The popularity of sumac has been on the rise, along with an increasing popularity of Middle Eastern cuisine. With Frisch’s help, here’s a look into the origins, flavors and uses of sumac, and why you should be incorporating its unique personality into a variety of meals.

Related Recipe:Shaved Spring Vegetable Salad with Sumac Vinaigrette

First Thing’s First: What Is Sumac?

Sumac, as it’s used in a culinary context, is the berry part of a sumac tree or shrub, of which there are about 35 species deriving from the genus Rhus. Berries from some of those species can cause skin irritation, so my nature walk recollection wasn’t entirely flawed. In any case, it's best to leave the harvesting to the experts. 

It's the “dried, ground up fruit” that creates sumac seasoning as we know it, Frisch explains.

“The fruit itself grows in cones, and the individual berries look like fuzzy red lentils with a pit in each one of them,” he says.

Along with the pits, which have no taste but contribute a little crumbly texture to processed sumac, the dried berries are ground using a granite wheel with a little salt and water to aid in the process, Frisch explains.
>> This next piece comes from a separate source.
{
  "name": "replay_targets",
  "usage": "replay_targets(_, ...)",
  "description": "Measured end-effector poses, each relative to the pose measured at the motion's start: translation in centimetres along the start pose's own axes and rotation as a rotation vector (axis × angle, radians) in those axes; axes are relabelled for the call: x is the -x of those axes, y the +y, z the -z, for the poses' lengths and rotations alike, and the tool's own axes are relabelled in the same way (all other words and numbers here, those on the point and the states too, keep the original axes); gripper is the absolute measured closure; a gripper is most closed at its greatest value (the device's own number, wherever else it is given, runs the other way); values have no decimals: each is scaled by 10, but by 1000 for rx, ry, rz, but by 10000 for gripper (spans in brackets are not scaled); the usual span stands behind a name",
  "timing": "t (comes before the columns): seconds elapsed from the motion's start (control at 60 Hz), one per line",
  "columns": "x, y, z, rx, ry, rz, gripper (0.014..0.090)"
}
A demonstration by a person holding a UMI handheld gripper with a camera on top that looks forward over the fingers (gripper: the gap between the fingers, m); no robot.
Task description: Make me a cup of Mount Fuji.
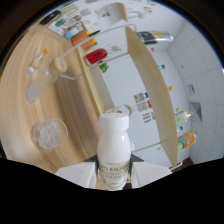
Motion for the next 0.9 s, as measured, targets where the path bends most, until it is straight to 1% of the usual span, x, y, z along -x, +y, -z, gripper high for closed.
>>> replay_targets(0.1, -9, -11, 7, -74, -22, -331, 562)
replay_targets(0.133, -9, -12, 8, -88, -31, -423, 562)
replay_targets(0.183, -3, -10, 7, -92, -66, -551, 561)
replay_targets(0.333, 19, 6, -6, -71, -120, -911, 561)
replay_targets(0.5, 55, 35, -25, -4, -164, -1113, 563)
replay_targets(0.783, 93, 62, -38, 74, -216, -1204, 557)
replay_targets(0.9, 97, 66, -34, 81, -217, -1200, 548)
The resulting sumac-based paste is then typically sun- or heat-dried, though Frisch utilizes a curing method for Burlap & Barrel which results in a somewhat shorter shelf life for the sumac seasoning, but leads to a more robust, flavorful product. The result of the curing process is a sumac powder that has a larger grain than one expects with most ground spices, with a trace of moisture and an unmistakable magenta hue.
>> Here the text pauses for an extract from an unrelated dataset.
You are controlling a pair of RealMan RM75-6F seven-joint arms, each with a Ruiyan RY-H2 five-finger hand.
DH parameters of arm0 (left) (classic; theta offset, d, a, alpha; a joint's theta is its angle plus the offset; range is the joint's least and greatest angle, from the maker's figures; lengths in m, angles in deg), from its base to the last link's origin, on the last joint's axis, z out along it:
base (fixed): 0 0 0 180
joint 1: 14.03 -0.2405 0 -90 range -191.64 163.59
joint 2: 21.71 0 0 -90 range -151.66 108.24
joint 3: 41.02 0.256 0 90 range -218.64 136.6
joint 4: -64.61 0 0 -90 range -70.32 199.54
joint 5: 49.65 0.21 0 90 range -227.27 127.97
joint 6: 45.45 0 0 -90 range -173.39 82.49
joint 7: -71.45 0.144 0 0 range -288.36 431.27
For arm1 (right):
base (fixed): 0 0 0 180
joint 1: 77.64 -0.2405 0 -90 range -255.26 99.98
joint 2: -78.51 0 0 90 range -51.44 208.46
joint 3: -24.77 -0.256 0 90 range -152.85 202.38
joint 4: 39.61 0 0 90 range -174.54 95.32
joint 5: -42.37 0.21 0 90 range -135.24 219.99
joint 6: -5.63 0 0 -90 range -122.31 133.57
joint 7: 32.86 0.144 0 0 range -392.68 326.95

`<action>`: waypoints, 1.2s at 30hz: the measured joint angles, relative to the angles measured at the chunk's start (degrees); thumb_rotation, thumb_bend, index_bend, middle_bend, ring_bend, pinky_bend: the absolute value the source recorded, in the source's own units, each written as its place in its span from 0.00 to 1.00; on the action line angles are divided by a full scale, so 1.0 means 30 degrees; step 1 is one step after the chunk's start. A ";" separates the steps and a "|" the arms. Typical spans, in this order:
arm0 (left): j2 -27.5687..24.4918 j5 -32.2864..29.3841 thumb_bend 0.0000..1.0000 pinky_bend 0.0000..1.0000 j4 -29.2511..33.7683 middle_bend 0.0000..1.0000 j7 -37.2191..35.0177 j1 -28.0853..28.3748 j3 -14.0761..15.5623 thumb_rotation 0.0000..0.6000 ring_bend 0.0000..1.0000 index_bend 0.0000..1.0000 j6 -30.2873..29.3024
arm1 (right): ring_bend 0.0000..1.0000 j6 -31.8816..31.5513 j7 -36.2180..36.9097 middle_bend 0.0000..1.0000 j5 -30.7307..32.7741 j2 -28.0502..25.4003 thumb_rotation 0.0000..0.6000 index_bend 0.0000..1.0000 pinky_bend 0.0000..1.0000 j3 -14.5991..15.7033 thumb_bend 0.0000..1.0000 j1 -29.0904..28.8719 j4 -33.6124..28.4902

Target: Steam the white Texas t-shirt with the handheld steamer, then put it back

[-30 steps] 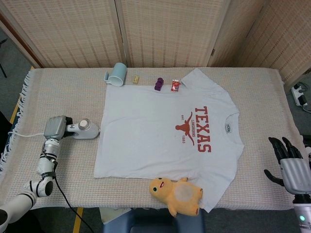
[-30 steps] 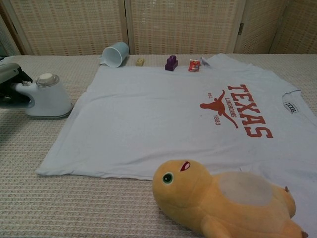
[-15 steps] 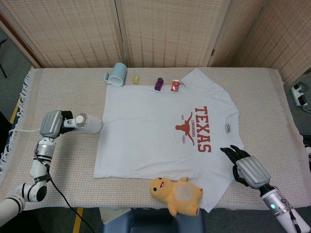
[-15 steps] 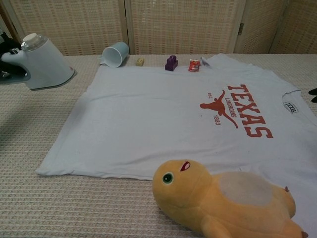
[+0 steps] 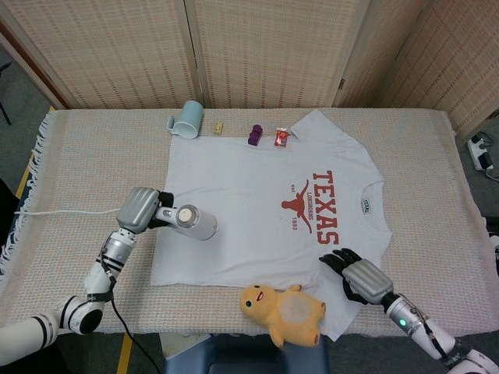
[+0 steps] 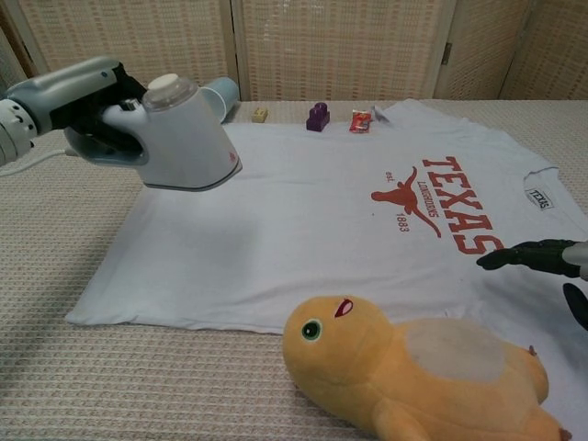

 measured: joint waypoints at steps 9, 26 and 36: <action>0.2702 -0.0857 0.42 0.79 -0.2096 1.00 0.2123 0.1990 -0.0406 1.00 0.88 0.98 0.1380 | 0.00 0.0012 -0.0031 0.05 0.0493 0.0880 0.88 0.00 0.00 0.0489 1.00 -0.0034 0.1533; 0.7389 -0.1707 0.42 0.79 -0.8333 1.00 0.5164 0.3846 -0.0007 1.00 0.87 0.98 0.2347 | 0.00 -0.0914 0.0562 0.05 0.0752 0.1365 0.87 0.00 0.00 0.1031 1.00 0.0123 0.2407; 0.8308 -0.1800 0.42 0.79 -1.2335 1.00 0.4674 0.3598 0.0175 1.00 0.87 0.98 0.2293 | 0.00 -0.1067 0.0651 0.05 0.0839 0.1418 0.88 0.00 0.00 0.1223 1.00 0.0102 0.2559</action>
What Does Sumac Taste Like?

“Sumac is tart and fruity but it also has kind of an iron tang, or a savory back note,” Frisch says.

He notes that it also shares characteristics beyond just its color with another citrusy, fuchsia plant: hibiscus.
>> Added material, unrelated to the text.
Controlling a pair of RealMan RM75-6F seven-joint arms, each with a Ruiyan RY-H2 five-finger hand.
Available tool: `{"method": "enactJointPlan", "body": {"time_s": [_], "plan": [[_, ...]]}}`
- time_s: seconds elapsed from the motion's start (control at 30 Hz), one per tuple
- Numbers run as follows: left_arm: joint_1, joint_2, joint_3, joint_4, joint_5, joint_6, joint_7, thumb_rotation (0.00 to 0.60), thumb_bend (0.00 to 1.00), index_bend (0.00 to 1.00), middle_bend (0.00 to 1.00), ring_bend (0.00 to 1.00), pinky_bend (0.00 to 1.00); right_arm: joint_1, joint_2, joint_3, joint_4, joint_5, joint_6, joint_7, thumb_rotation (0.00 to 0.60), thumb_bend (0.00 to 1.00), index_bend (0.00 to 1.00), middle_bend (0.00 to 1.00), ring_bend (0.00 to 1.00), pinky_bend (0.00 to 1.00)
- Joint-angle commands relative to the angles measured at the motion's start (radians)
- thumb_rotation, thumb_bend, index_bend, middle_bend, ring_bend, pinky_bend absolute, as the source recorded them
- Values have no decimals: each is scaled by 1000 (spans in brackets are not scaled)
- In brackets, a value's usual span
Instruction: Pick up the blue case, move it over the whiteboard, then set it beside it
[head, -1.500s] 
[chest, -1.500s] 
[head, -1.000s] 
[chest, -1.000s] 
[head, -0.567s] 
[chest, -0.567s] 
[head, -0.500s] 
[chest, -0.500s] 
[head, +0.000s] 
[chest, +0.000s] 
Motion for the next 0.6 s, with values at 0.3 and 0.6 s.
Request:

“It does taste like hibiscus in a lot of ways,” Frisch says, “but hibiscus is sweeter, and sumac has almost a metallic character to it that makes it savory.”

How is Sumac Typically Used?

Sumac spice is commonplace in places such as Palestine, Lebanon, Syria and Turkey.

“It’s pretty much on the table in the way we have salt and pepper on the table,” Frisch says. 

As a garnish, it adds not only sumac flavor but also vibrant color to dishes like hummus and baba ganoush. It can be used to marinate meats, and used to add a pop of tang anywhere you’d add lemon juice, and is friendly with grain and vegetable salads alike.

Like many vibrantly colored foods, there are also plenty of sumac health benefits. The spice is believed to help regulate blood sugar, improve heart health and help with muscle pain. 

Two classic Middle Eastern dishes involving sumac are fattoush salad, a combination between a lettuce salad and a bread salad with the inclusion of toasted pita bread, and musakhan, a Lebanese stewed chicken dish.

Beyond those two dishes, however, its uses are extremely broad, and sumac is used in pastry preparations as well as savory ones, transforms in flavor when toasted and is even used for cocktails or as the basis of tea.

Related Recipe:Cured Sumac Plum Cobbler

Once you get to know it, you’ll always be able to spot it, not only because of its attention-grabbing color, but its personality.

“That sumac tartness is unmistakable,” Frisch says.